In [None]:
import sys
import os

# Add the parent directory to the path so Python can find the toolbox package
module_path = os.path.abspath(os.path.join('..'))
if module_path not in sys.path:
    sys.path.append(module_path)
    print(f"Added {module_path} to sys.path")

In [1]:
model_name = 'bert-base-multilingual-uncased-finetuned-financial-news-sentiment-analysis-european'

In [2]:
import wandb

wandb.login()

wandb: Using wandb-core as the SDK backend.  Please refer to https://wandb.me/wandb-core for more information.
wandb: Currently logged in as: nestorojedagonzalez (nojeda) to https://api.wandb.ai. Use `wandb login --relogin` to force relogin


True

In [3]:
from datasets import load_dataset
ds = load_dataset("nojedag/financial_phrasebank_multilingual")

In [None]:
from toolbox.utils import transform_labels
dataset = ds.map(transform_labels)

In [5]:
# let's train a Distilbert model

from transformers import AutoTokenizer
tokenizer = AutoTokenizer.from_pretrained('google-bert/bert-base-multilingual-uncased', num_labels=3)
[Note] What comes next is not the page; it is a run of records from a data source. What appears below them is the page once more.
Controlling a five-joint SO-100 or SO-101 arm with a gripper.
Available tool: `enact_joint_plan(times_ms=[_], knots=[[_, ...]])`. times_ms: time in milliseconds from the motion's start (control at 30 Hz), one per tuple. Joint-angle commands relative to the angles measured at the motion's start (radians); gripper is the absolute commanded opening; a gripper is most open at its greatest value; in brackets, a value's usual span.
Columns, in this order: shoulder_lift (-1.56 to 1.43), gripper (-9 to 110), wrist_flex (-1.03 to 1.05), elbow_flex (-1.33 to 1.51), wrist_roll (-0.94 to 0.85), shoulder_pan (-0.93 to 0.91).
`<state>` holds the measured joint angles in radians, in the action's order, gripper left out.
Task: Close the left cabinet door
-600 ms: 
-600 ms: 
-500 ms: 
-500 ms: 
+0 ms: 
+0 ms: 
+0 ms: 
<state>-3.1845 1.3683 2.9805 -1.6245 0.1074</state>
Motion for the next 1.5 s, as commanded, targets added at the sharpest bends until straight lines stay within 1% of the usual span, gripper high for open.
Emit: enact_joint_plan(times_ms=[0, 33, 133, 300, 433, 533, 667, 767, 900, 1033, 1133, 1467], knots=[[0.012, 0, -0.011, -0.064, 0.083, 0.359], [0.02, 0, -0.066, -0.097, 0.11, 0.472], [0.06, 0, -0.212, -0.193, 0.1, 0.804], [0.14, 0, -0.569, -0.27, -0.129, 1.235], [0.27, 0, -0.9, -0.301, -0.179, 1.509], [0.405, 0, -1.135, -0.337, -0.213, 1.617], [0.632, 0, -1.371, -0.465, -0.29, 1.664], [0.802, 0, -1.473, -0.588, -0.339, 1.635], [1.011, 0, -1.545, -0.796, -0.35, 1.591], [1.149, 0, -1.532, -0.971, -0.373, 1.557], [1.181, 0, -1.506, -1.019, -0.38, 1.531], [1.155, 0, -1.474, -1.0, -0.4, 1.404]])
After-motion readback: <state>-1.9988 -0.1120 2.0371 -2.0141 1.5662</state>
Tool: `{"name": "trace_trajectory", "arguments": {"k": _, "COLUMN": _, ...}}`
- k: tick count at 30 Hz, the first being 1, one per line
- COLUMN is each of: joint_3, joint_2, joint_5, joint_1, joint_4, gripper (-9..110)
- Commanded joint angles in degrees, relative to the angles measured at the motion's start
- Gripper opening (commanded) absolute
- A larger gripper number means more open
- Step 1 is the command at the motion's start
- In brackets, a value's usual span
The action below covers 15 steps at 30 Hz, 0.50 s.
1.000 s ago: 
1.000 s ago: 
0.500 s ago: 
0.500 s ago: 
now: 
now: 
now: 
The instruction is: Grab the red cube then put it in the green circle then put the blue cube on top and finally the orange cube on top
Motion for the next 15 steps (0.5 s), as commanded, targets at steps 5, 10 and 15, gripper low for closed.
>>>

# let's tokenize the data for the model to be able to understand
def tokenize_data(example):
    return tokenizer(example['sentence'], padding='max_length')    

In [6]:
dataset = dataset.map(tokenize_data, batched=True)

In [7]:
from transformers import AutoModelForSequenceClassification

# Loading a pretrain model while specifying the number of labels in our dataset for fine-tuning
model = AutoModelForSequenceClassification.from_pretrained("google-bert/bert-base-multilingual-uncased", num_labels=3)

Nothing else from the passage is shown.